Shri Ramalinga Mills Private Limited
Shri Ramalinga Mills Private Limited
Shri Ramalinga Mills Private Limited
Shri Ramalinga Mills Private Limited: Ratings reaffirmed and removed from Issuer Non
Cooperating category
Summary of rating action
Rationale
The ratings reaffirmation of Shri Ramalinga Mills Private Limited (SRML) factors in non-payment of dues post invocation of
corporate guarantee provided by SRML to its subsidiary company ‘Tamilnadu Jai Bharath Mills Limited’. The ratings also
consider disqualification of directors under the NCLT order issued in June 2022 and concerns pertaining to succession planning
within the promoter’s family. SRML’s performance witnessed moderations in FY2023 on the back of adverse demand
conditions in textile industry. Further, the operating margins witnessed sharp moderations during FY2023 turning negative
due to volatility in cotton prices witnessed. The liquidity profile of the entity is constrained due to unsecured loans being
withdrawn by directors over the last two fiscals which has adversely impacted its financial flexibility.

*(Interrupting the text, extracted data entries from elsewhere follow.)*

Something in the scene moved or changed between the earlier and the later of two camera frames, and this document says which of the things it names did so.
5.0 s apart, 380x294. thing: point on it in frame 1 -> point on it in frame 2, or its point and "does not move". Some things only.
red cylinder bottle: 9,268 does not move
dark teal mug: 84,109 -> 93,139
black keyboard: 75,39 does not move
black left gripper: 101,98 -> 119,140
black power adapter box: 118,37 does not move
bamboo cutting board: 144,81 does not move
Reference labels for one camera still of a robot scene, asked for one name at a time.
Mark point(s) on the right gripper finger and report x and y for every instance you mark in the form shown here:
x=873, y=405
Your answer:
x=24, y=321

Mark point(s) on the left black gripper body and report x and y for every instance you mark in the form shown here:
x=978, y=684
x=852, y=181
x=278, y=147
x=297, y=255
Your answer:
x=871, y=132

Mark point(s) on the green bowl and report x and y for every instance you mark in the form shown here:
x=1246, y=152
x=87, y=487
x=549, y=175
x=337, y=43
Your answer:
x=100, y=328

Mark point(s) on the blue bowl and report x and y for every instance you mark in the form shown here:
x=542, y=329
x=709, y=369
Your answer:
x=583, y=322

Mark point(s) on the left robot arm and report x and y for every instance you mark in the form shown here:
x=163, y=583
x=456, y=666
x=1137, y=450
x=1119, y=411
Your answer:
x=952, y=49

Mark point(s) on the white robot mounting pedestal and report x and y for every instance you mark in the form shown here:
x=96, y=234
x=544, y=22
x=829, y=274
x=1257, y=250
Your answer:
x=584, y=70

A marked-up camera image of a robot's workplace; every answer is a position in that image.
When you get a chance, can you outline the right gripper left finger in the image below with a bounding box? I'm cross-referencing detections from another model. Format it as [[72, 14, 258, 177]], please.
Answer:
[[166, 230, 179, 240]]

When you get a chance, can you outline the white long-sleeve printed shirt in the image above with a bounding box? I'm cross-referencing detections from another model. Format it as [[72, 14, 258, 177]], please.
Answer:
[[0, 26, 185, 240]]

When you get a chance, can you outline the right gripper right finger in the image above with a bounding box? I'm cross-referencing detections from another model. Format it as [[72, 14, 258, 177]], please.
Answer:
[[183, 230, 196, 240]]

With revenues and
operating profits witnessing moderations in FY2023, SRML’s coverage metrics and liquidity position has also been deteriorated.
The ratings also consider the established presence of SRML in the cotton spinning industry. However, it is constrained by its
weak financial profile, given the high working capital requirements and losses incurred resulting in weak leverage indicators.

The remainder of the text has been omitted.